Costumo dizer aos pacientes do consultório de psicologia, que somos vulneráveis e passíveis de errar, assim como outros adolescentes, crianças, pais e educadores. Rir ou fazer pouco caso de outro ser humano, semelhante a mim em sua existência é, além de muito desrespeitoso, uma falta grave que deve ser considerada e punida. E essa correção não precisa partir apenas de adultos e responsáveis, muito pelo contrário.
Entre as amizades o desrespeito pode ser tolhido de forma leve e discreta, apenas não repassando adiante o que deprecia e desrespeita o colega ou amigo, ou deixando que o promotor do bullying se sinta sozinho em suas próprias “boas ideias” de como desfazer, maltratar, agredir ou xingar alguém. A mola propulsora do desrespeito é o apoio cego a atitudes irresponsáveis. Quanto mais uma criança ou adolescente é desafiada a fazer diferença e a ser melhor, mais resultados coletivos e positivos colheremos entre eles.
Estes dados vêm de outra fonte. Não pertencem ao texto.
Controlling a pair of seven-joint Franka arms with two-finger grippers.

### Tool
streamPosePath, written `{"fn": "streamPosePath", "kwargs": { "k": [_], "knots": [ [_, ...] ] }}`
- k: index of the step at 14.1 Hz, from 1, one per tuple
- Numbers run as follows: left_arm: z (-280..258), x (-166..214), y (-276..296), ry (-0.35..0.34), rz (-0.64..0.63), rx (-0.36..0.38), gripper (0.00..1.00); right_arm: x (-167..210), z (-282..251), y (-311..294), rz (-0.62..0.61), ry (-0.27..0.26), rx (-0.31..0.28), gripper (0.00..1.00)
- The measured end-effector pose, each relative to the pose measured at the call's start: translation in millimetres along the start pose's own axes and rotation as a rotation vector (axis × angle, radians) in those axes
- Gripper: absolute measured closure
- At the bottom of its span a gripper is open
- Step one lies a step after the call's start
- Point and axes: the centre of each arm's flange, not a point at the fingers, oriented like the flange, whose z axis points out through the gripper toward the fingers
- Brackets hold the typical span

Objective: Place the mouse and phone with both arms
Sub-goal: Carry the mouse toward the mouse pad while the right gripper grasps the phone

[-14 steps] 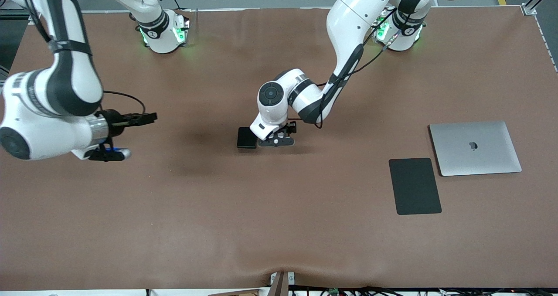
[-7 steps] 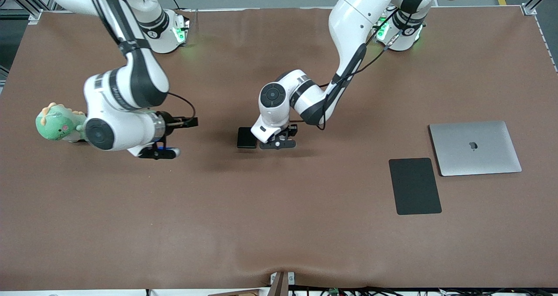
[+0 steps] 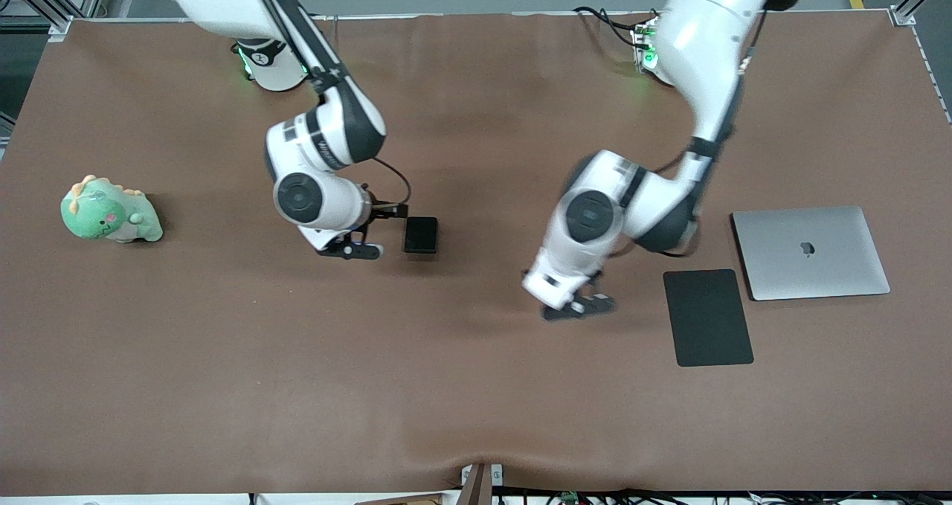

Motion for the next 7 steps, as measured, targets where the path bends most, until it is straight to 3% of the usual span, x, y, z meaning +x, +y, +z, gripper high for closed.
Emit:
{"fn": "streamPosePath", "kwargs": {
  "k": [3, 7],
  "knots": [
    [11.7, 57.4, -116.2, -0.021, 0.043, 0.013, 0.4, -2.2, 33.1, -23.8, -0.005, 0.049, -0.005, 0.0],
    [51.9, 91.8, -255.8, -0.087, 0.12, 0.017, 0.4, -1.4, 71.9, -39.1, 0.017, 0.093, -0.01, 0.0]
  ]
}}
Fale, mesmo quando for impedido: Olhe ao redor. Nem todos estão sorrindo, nem todos estão bem. Ao atender crianças e adolescentes, busco alinhar com eles sobre a verdade, que precisa ser protegida e utilizada em qualquer momento de suas vidas.
É muito comum que os colegas e amigos próximos notem mais sinais de que algo está errado no colega, do que os próprios familiares e professores, mas, na mesma proporção, é muito comum que ninguém queira ser “dedo duro” entre as pessoas da escola. Uma linha tênue de fidelidade e responsabilidade é visível entre crianças e adolescentes quando perguntados sobre atitudes e escolhas duvidosas de seus colegas de classe ou escola. Mas saibam, muitas vezes, o que vocês têm a dizer pode fazer diferença para resolver crises, melhorar a autoestima e o cuidado com quem precisa e, muitas vezes, evitar sofrimentos, ressentimentos, ferimentos físicos e, até mesmo, a morte.
O “código” de confiança da turma de amigos precisa estar sob uma ótica de cuidado com o outro, uma espécie de corrente do bem, em que o objetivo principal é falar, mesmo contrariando o “combinado”, para salvar a vida de alguém como eu, alguém que poderia ser eu.